Enterprise leaders can address this challenge by upskilling their workforce in data science techniques. By democratizing data across the organization, every employee can tap into the treasure trove of data at their fingertips, producing insights that show management how to lead a digital transformation at scale.
3. Responsible AI becomes a priority
Nearly every industry is adopting AI and machine learning. But ethical questions arise as technology becomes increasingly pervasive behind the scenes in our everyday lives.
The challenge of AI implementations at scale? At the outset, it works based on the available data and human understanding. But as new data enters the equation, the models change. If left unchecked, they can create unintended consequences – some obvious and others not yet known.
Take dating apps as an example. Millions of people use online dating apps powered by predictive models, which users train with each swipe left or right.

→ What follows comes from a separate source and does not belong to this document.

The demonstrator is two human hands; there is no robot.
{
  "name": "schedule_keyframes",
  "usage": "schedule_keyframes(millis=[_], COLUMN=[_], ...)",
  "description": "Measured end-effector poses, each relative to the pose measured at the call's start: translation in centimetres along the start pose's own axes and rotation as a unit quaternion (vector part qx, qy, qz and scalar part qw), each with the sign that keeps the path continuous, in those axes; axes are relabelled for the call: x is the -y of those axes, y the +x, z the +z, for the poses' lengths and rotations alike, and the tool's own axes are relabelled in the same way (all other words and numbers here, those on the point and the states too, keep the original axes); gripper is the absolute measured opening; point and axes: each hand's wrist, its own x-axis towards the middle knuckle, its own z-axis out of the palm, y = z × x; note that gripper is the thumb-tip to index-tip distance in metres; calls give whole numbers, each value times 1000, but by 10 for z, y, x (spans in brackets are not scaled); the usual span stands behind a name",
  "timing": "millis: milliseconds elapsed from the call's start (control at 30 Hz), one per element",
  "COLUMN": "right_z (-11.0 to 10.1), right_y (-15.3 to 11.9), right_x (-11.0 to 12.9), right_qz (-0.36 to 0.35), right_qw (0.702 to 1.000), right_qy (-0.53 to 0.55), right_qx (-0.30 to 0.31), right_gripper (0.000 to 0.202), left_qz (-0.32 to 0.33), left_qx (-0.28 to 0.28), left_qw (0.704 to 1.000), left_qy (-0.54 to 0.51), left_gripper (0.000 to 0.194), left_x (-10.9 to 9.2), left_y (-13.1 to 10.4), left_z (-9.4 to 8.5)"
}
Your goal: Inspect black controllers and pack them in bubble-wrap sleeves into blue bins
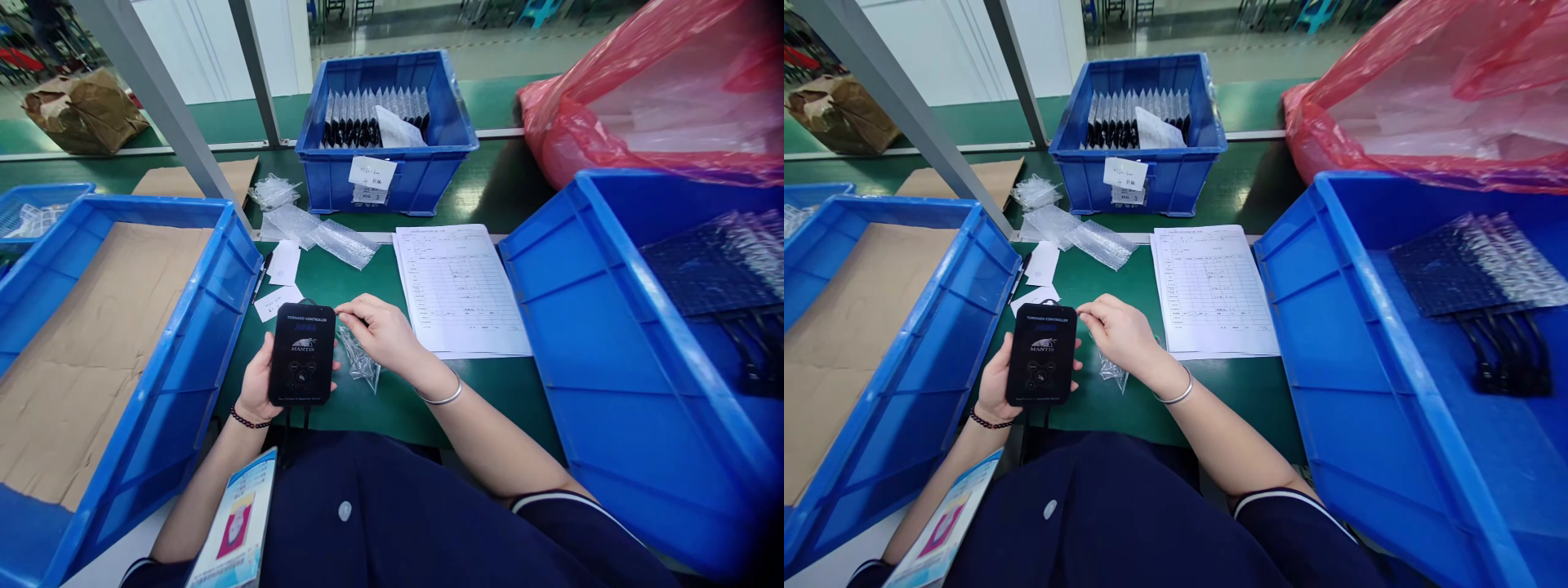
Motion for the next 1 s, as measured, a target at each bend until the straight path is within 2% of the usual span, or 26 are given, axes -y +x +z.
schedule_keyframes(millis=[233, 667, 1000], right_z=[-2, -1, -2], right_y=[0, -1, -1], right_x=[0, 3, 1], right_qz=[0, 0, -9], right_qw=[1000, 1000, 1000], right_qy=[29, -2, 24], right_qx=[-3, -7, -15], right_gripper=[21, 23, 22], left_qz=[3, 7, 9], left_qx=[-6, -13, -9], left_qw=[1000, 1000, 1000], left_qy=[10, 5, 0], left_gripper=[69, 68, 69], left_x=[-1, 1, 0], left_y=[-1, 0, -1], left_z=[4, 2, 5])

But at what point do humans oversee the self-learning algorithms powering decision-making processes? And when should regulators intervene to prevent potential biases or other consequences from the misuse of AI? Essentially, we need controls and measures to manage technology effectively, a framework for responsible AI.
Enterprise leaders can address this challenge by upskilling their workforce in data science techniques. By democratizing data across the organization, every employee can tap into the treasure trove of data at their fingertips, producing insights that show management how to lead a digital transformation at scale.
Leading the way in digital transformation
Technologies like AI will increasingly become part of everyday life. But sustainable transformation can't happen with technology alone. Instead, it will be up to enterprise leaders to maximize the benefits of data and analytics for organizations, employees, and consumers alike.
As an analytics leader, I'm excited to be part of this evolution.